I'm trying to create a Document object with URL
for it set to a specific custom value.
I've explored some options mentioned below but was not able to do it so far.
An example approach I've tried with an explanation of where it goes wrong and what I want instead:
//run context is the browser on page http://localhost
// example URL value https://developer.mozilla.org/en-US/docs/Web/JavaScript/Reference/Operators/this
const loadDocument = async (url: URL) => {
// Fetching HTML from URL and parsing it into a document
const docText = (await fetch(url)).text()
const doc = new DOMParser().parseFromString(await fetchText(url.href), 'text/html')
// the following will now be http://localhost, but I need it to be the URL the page is downloaded from
// i.e https://developer.mozilla.org/en-US/docs/Web/JavaScript/Reference/Operators/this
console.log(doc.URL)
// the consequence of it being wrong is that any links to external resources using relative paths
// would be wrong as-well
console.log(doc.querySelector('link[rel="stylesheet"]').href)
// will be "http://localhost/static/css/main.1baf2b3e.chunk.css"

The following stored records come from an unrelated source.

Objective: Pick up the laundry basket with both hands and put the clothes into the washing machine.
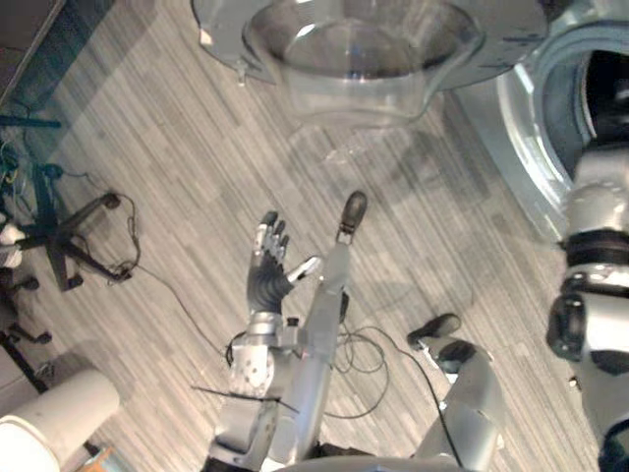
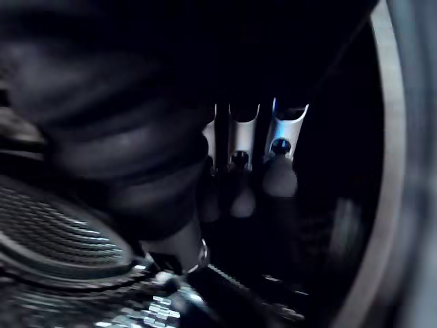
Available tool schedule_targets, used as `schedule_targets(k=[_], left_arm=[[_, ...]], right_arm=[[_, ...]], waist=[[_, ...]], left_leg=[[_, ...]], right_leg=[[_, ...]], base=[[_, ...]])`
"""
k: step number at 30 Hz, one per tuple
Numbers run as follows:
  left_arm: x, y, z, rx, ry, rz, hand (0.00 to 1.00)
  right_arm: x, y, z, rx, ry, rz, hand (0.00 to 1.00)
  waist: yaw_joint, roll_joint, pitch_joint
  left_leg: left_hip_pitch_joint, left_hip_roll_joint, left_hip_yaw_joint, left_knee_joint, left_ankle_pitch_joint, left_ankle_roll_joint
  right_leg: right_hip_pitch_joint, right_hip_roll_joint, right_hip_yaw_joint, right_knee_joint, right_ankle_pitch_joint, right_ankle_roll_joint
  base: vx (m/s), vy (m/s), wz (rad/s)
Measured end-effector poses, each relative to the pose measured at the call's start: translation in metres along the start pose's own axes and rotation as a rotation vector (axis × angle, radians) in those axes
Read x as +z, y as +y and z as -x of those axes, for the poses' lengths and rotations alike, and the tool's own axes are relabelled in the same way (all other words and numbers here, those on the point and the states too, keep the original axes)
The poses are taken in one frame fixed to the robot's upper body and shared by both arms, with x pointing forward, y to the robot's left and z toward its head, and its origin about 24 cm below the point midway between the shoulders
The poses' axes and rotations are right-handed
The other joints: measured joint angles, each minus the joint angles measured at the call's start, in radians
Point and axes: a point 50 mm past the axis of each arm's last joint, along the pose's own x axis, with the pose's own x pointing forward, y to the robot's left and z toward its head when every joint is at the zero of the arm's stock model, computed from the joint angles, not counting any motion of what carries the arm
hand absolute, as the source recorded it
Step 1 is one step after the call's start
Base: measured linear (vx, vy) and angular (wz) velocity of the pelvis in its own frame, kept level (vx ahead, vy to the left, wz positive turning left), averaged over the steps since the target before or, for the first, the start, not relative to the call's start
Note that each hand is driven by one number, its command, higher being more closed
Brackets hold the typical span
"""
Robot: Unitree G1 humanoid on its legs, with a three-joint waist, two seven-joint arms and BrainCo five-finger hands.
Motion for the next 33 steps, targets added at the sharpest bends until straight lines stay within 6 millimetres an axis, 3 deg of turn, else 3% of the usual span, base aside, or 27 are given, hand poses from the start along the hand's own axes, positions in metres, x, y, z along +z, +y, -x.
schedule_targets(k=[3,6,7,14,16,19,21,24,27,33], left_arm=[[-0.008,0.003,0.002,0.001,0.037,-0.017,0.0],[-0.013,-0.004,0.004,-0.027,0.058,-0.009,0.0],[-0.013,-0.004,0.004,-0.031,0.061,-0.009,0.0],[-0.015,-0.009,0.007,-0.077,0.073,-0.01,0.0],[-0.016,-0.006,0.007,-0.08,0.078,-0.018,0.0],[-0.015,-0.002,0.007,-0.078,0.082,-0.016,0.0],[-0.016,0.002,0.007,-0.067,0.087,-0.028,0.0],[-0.019,0.009,0.006,-0.04,0.098,-0.041,0.0],[-0.016,0.017,0.005,-0.01,0.085,-0.053,0.0],[-0.023,0.029,0.004,0.039,0.114,-0.082,0.0]], right_arm=[[0.01,-0.006,0.002,-0.012,-0.05,0.007,1.0],[0.015,-0.002,0.006,-0.005,-0.075,-0.025,1.0],[0.016,-0.004,0.006,-0.015,-0.078,-0.027,0.0],[0.011,-0.018,0.008,-0.117,-0.08,-0.044,0.0],[0.002,-0.02,0.005,-0.112,-0.035,-0.032,0.0],[-0.035,-0.025,0.016,-0.068,0.108,0.059,0.0],[-0.07,-0.026,0.035,-0.04,0.243,0.117,0.0],[-0.125,-0.039,0.079,0.001,0.472,0.214,0.0],[-0.168,-0.05,0.134,0.072,0.672,0.3,0.0],[-0.198,-0.082,0.207,0.107,0.864,0.394,0.0]], waist=[[-0.017,-0.005,0.001],[-0.014,-0.009,0.003],[-0.014,-0.009,0.003],[-0.011,-0.009,0.003],[-0.02,-0.01,0.003],[-0.037,-0.023,0.004],[-0.057,-0.031,0.004],[-0.067,-0.035,0.002],[-0.064,-0.036,0.002],[-0.067,-0.044,-0.002]], left_leg=[[0.021,0.036,0.037,-0.006,-0.001,-0.001],[0.021,0.051,0.052,-0.009,0.0,0.0],[0.022,0.052,0.055,-0.009,0.0,0.0],[0.035,0.048,0.089,-0.009,-0.009,0.013],[0.035,0.05,0.092,-0.009,-0.009,0.013],[0.04,0.058,0.104,-0.021,-0.01,0.013],[0.041,0.063,0.106,-0.028,-0.01,0.013],[0.056,0.066,0.118,-0.032,-0.01,0.013],[0.08,0.069,0.122,-0.041,-0.01,0.013],[0.109,0.077,0.124,-0.05,-0.01,0.012]], right_leg=[[0.004,0.042,0.029,-0.047,0.03,-0.005],[0.007,0.058,0.039,-0.08,0.05,0.0],[0.011,0.061,0.039,-0.091,0.053,0.003],[0.036,0.064,0.043,-0.152,0.083,0.014],[0.03,0.065,0.046,-0.151,0.083,0.014],[0.014,0.068,0.069,-0.146,0.085,0.011],[0.007,0.07,0.073,-0.143,0.087,0.009],[0.007,0.071,0.089,-0.143,0.088,0.006],[0.025,0.076,0.094,-0.149,0.089,0.006],[0.058,0.09,0.092,-0.174,0.1,0.002]], base=[[0.0,0.019,-0.53],[0.05,0.008,-0.14],[0.07,0.014,-0.04],[0.04,0.019,-0.05],[-0.01,0.019,-0.08],[-0.02,0.018,-0.2],[-0.01,0.013,-0.11],[0.0,0.002,-0.1],[0.0,-0.009,-0.03],[0.0,0.0,-0.02]])
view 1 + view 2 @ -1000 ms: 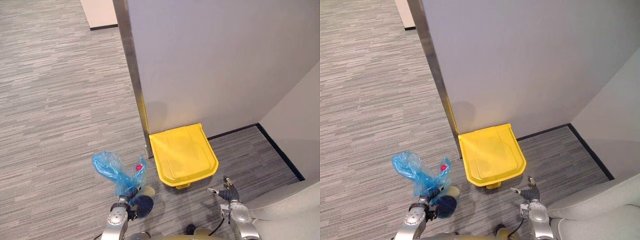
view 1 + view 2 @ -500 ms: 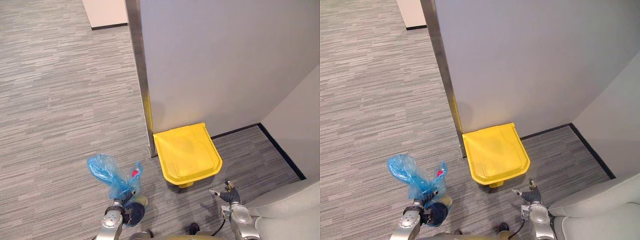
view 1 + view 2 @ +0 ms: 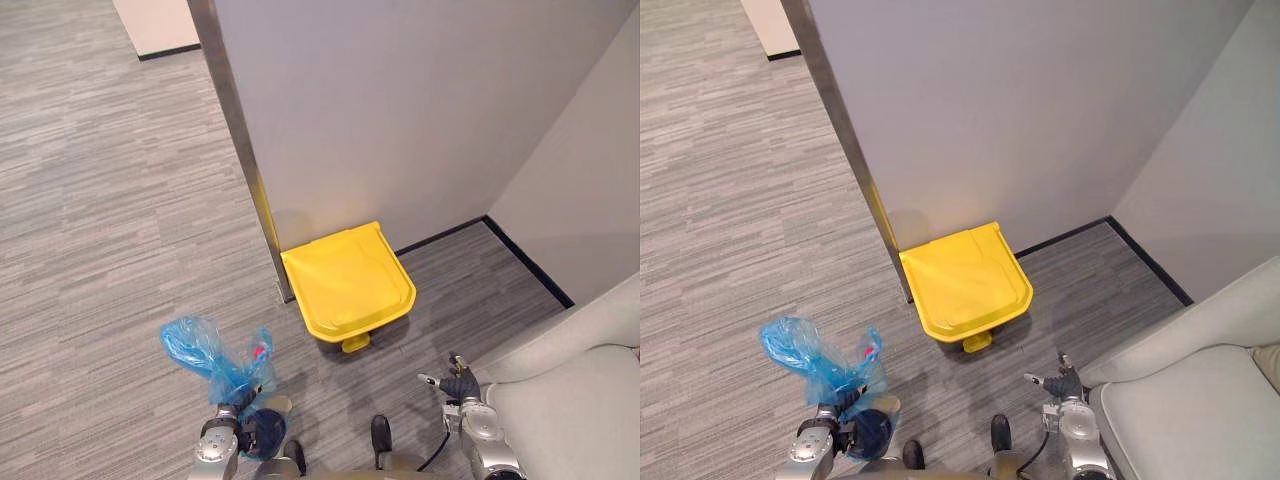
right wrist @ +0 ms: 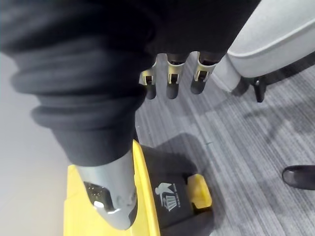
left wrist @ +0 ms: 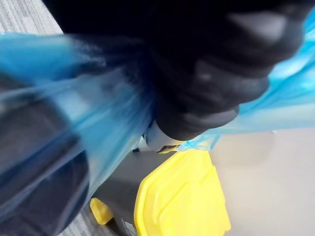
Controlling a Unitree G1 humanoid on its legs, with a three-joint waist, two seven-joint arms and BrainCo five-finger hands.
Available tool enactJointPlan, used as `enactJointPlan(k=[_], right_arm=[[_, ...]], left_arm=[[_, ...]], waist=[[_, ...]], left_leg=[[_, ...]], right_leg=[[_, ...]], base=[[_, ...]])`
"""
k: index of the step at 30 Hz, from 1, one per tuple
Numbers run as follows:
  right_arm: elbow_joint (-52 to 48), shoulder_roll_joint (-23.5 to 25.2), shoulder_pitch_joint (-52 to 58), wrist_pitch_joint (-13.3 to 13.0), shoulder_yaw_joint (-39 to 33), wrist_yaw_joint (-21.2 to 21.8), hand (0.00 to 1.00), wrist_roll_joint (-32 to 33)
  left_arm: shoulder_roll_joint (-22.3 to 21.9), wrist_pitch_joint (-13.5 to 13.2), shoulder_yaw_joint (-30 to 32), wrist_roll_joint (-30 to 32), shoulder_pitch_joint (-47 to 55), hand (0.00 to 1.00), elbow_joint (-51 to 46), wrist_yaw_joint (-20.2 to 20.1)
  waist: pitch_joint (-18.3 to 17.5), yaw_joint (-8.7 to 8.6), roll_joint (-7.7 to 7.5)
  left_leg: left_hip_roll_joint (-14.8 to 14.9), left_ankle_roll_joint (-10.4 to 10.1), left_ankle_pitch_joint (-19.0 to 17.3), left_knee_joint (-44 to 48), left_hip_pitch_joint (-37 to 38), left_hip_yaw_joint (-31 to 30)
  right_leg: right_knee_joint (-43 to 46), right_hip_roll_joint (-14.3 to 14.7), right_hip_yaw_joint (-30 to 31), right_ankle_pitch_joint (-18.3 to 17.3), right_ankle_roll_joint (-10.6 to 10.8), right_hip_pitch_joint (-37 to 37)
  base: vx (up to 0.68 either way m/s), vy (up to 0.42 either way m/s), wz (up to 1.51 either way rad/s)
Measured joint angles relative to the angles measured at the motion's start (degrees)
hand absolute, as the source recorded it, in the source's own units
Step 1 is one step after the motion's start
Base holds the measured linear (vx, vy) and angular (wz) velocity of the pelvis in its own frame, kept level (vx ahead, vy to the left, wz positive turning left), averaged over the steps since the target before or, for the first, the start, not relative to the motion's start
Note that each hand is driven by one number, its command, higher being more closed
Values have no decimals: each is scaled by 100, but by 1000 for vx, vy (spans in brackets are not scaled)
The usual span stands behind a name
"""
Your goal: Gather rubbish on tea table into small bin, then transfer packed bag to large trash can.
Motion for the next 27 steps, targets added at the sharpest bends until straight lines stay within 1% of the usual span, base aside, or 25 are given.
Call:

// instead of "https://developer.mozilla.org/static/css/main.1baf2b3e.chunk.css"
}
Main thing I'm trying to accomplish here is to have correct URLs on resources using relative links. I can try to manually fix this by walking over the DOM and changing URLs of anything that is using relative links to the original URL, but that seems error-prone. Hence - the hope to solve the problem in the root with setting the correct base URL on the document instead
Another thing I tried doing is document.implementation.createHTMLDocument()
which results in a document with about:blank
as URL, and no way to set it explicitly either =\
Trying to do an assignment to the URL property does not seem to do anything either (and it's explicitly marked as read-only in documentation)
CodePudding user response:
When you query those href properties you are actually getting their values to be relative paths that get evaluated to different absolute urls according to the context they are running. Since it would be crazy to walk through the entire dom and change that, I might suggest the opportunity to inject a base html element that will hint the basepath any relative url will be mapped to. It could quickly solve your specific problem.
https://developer.mozilla.org/en-US/docs/Web/HTML/Element/base
The <base> HTML element specifies the base URL to use for all relative URLs in a document. There can be only one <base> element in a document.
The condition must be that all those relative urls map to the same baseurl of course but that's for granted if you are grabbing the page from a working landing page url. Be warned that there are some constraints bound to CORS policies especially if the js on those pages will need to perform ajax queries to that domain. What I mean is that such solution doesn't gift you the keys to any possible scenario.
<base href="https://thereal.com/absolute/url">
Another interesting reading about the baseURI
property from MDN:
The read-only baseURI property of the Node interface returns the absolute base URL of the document containing the node.
The base URL is used to resolve relative URLs when the browser needs to obtain an absolute URL, for example when processing the HTML element's src attribute or the xlink:href or href attributes in SVG.
Although this property is read-only, its value is determined by an algorithm each time the property is accessed, and may change if the conditions changed.
The base URL is determined as follows:
- By default, the base URL is the location of the document (as determined by window.location).
- If it is an HTML Document and there is a
<base>
element in the document, the hrefvalue of the first Base element with such an
attribute is used instead.